We should be more sceptical about our successful investments
February 12, 2019

'Run your winners' and 'never look a gift horse in the mouth'. Such old pieces of advice can sometimes cost us money. The collapse of Patisserie Valerie highlights this. It raises the question: why did investors, some of whom had big stakes and lots of experience – not notice the fraud? One possibility is simply that they weren’t looking hard enough. All of us have limited attention: we cannot trouble ourselves with everything. We therefore devote our efforts to what troubles us – investments that are losing money or that face clear dangers. If a business seems to be pootling along nicely, as Patisserie Valerie seemed to be doing for years, it’s natural to leave it alone and focus on other ones. If it ain’t broke don’t fix it.

In his recent book, The Perils of Perception, Bobby Duffy of Ipsos Mori, writes: “Negative information draws and holds our attention more than positive information.” He believes there’s an evolutionary reason for this: cavemen who paid attention to warnings of sabre-toothed tigers in the area survived to pass on their genes whereas those who looked only for good news did not. Neuroscience is consistent with this. Researchers at Ohio State University have found that negative signals such as disturbing pictures stimulate much more brain activity than positive ones.  

Successful fraudsters exploit this. Bernie Madoff gave his investors steady returns in the hope that they would not investigate his activities; that they wouldn’t look a gift horse in the mouth. He was right for many years.

Which poses a troubling thought. If we tend to ignore businesses that seem reasonably stable, how much other fraud might we be overlooking?

By definition, we can’t know for sure. But we have one clue. The University of Chicago’s Luigi Zingales and colleagues looked at US companies that were forced to change auditor after Arthur Andersen collapsed. The change led to the detection of four times as much fraud as Andersen’s had uncovered.

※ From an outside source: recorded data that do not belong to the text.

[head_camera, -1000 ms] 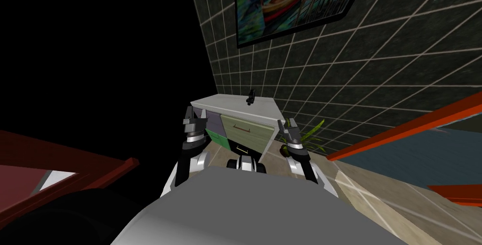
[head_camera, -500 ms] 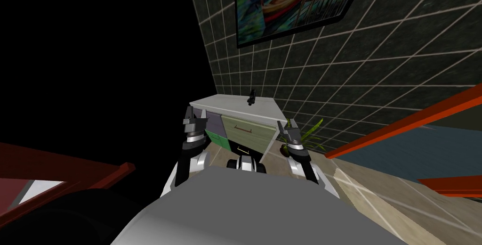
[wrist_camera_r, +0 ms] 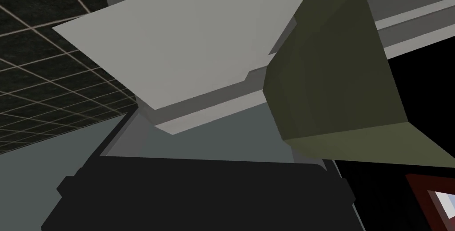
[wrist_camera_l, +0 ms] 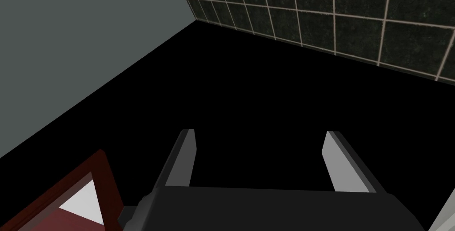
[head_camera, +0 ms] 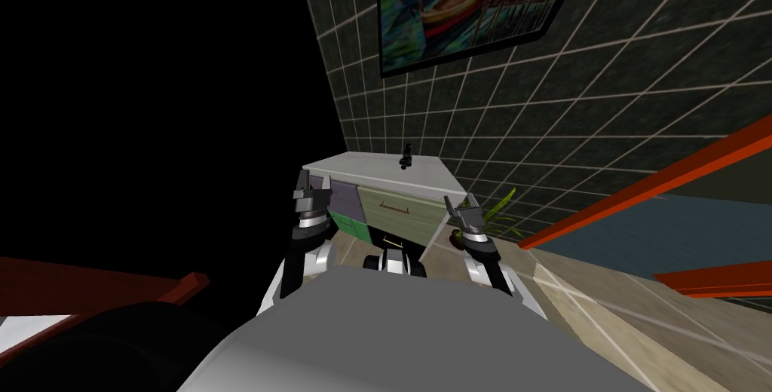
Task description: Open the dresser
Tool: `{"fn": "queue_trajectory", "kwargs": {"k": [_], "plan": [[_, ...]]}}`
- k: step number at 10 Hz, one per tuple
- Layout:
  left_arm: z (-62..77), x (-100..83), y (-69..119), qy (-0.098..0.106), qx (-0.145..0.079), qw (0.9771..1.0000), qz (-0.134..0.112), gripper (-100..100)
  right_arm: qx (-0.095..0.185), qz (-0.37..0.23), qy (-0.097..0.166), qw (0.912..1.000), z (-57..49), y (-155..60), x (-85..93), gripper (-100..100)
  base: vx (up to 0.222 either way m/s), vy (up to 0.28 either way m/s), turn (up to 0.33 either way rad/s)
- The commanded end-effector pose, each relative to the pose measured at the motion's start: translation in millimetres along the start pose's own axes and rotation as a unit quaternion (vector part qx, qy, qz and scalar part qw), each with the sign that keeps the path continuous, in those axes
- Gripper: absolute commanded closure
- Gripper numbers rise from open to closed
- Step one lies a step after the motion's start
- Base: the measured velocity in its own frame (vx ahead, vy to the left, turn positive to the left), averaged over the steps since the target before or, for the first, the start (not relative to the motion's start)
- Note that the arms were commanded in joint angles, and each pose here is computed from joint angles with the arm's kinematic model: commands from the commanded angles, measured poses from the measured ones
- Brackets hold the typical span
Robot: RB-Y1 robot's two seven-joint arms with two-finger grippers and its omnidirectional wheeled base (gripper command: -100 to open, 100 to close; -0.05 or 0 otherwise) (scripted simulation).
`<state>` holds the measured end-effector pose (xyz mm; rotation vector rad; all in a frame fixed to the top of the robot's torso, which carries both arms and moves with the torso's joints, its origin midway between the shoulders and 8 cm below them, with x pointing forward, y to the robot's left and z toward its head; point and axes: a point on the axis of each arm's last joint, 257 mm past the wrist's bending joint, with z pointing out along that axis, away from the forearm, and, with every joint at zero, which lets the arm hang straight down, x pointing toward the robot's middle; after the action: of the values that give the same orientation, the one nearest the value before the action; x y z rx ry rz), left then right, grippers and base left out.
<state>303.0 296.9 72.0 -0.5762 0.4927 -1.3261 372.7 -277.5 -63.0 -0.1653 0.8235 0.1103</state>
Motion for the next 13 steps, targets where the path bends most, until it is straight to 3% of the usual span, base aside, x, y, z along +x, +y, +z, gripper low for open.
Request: {"fn": "queue_trajectory", "kwargs": {"k": [1,5,8,11,13], "plan": [[0.0,0.0,0.0,0.000,0.000,1.0000,0.000,0,-0.005,-0.045,0.013,0.9989,-9.6,-2.8,10.7,-100,0.051,0.137,-0.099],[0.0,0.0,0.0,0.000,0.000,1.0000,0.000,0,-0.012,-0.110,0.034,0.9932,-26.5,-9.9,26.7,-100,0.034,0.119,-0.095],[0.0,0.0,0.0,0.000,0.000,1.0000,0.000,0,-0.012,-0.116,0.034,0.9926,-26.5,-9.9,26.7,-100,0.007,0.049,-0.006],[0.0,0.0,0.0,0.000,0.000,1.0000,0.000,0,-0.020,-0.177,0.056,0.9825,-44.9,-17.0,43.0,-100,-0.004,0.141,-0.117],[0.0,0.0,-0.1,0.000,0.000,1.0000,0.000,0,-0.022,-0.200,0.063,0.9775,-51.2,-19.2,48.1,-100,-0.006,0.137,-0.039]]}}
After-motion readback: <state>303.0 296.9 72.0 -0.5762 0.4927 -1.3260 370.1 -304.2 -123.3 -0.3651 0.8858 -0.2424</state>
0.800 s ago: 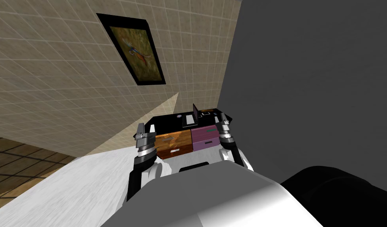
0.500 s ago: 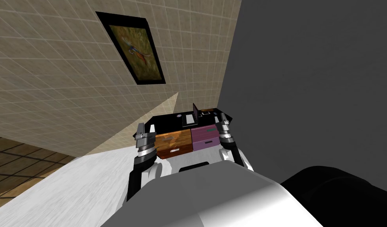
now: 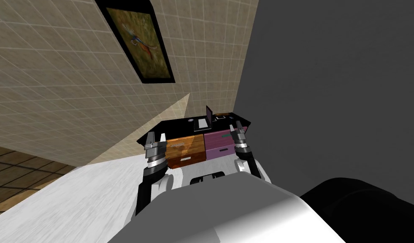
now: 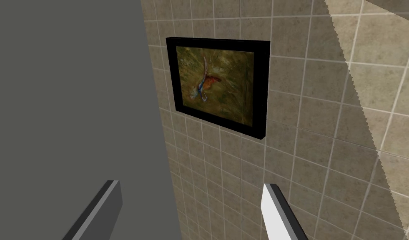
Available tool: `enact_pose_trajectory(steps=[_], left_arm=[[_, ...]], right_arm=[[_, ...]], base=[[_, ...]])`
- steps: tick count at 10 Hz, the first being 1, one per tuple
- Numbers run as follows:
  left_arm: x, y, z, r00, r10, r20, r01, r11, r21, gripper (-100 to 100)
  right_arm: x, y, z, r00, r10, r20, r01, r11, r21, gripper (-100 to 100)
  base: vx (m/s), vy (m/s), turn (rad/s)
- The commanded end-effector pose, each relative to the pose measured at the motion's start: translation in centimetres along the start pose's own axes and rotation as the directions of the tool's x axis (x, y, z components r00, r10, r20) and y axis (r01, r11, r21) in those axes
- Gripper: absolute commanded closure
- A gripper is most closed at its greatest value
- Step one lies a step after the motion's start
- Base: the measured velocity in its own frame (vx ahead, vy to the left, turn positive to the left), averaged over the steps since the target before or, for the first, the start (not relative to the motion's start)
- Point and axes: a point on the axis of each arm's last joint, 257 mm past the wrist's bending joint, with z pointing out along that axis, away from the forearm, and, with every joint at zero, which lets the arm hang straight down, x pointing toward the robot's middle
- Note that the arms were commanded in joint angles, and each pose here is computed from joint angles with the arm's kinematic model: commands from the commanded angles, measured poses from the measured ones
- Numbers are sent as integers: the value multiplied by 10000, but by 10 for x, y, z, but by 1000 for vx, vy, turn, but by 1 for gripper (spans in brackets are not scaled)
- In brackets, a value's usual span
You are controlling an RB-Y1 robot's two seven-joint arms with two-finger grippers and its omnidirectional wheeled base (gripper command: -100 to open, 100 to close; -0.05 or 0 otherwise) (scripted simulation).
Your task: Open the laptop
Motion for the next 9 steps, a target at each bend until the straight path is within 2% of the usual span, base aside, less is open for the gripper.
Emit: enact_pose_trajectory(steps=[1, 2, 4, 6, 9], left_arm=[[0, 0, 0, 10000, 0, 0, 0, 10000, 0, 0], [0, 0, 0, 10000, 0, 0, 0, 10000, 0, 0], [0, 0, 0, 10000, 0, 0, 0, 10000, -7, 0], [0, 0, 0, 10000, -1, 1, 1, 10000, -8, 0], [0, 0, 0, 10000, -1, 1, 1, 10000, -8, 0]], right_arm=[[0, 0, 0, 10000, 0, 0, 0, 10000, 0, 0], [1, -2, -1, 9994, -241, -256, 243, 9997, 77, -100], [-2, -8, -7, 9907, -1080, -832, 1112, 9932, 346, -100], [-12, -17, -14, 9704, -2096, -1199, 2187, 9734, 686, -100], [-37, -32, -27, 9161, -3672, -1612, 3882, 9129, 1264, -100]], base=[[0, 0, 0], [9, 8, 14], [14, 31, 32], [34, 63, 68], [49, 85, 64]])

Professor Zingales and colleagues inferred from this that one in seven US companies is engaging in some kind of fraud, costing investors around a fifth of the value of those companies.

It’s not just fraud, though, that can cause investors to lose money by not paying attention to apparently good investments. The same can be true for successful stock-picking strategies and good funds.

If a strategy or fund has done well for a long time and especially well recently this could be because investors have wised up to it and so piled in, causing the stocks in that strategy or fund to become overpriced. Until last year, for example, many momentum and mid-cap strategies had paid off well. Then they stopped doing so. Success breeds both complacency and inattention, and so causes us to hold on to overpriced shares: as Anton Cheremukhin and Antonella Tutino at the Dallas Fed have shown, inattention can contribute to bubbles as people run their winners.

All this sounds like a plea for investors to pay more sceptical attention to successful companies and strategies. But there’s a strong counterargument. Andrew Abel at the University of Pennsylvania has shown that investors should ignore the stock market for long periods. This is because paying attention can make us worry unnecessarily when the market dips briefly. And, given that we all have countless ways of making mistakes, close attention could merely lead to us make more bad decisions.

Inattention can therefore save us from error: it can stop us from trading on what is in fact noise rather than signal. 

Cliches such as 'run your winners' and 'if it ain’t broke don’t fix it' are clichés precisely because they contain big elements of truth. Not noticing a fraud at an apparently successful company is therefore an entirely understandable mistake. 

But as the physicist Niels Bohr famously said, the opposite of a great truth is another great truth. What makes investing so interesting and so hard is that it is very difficult to tell which truth we should apply. Which is why even good investors often get things wrong.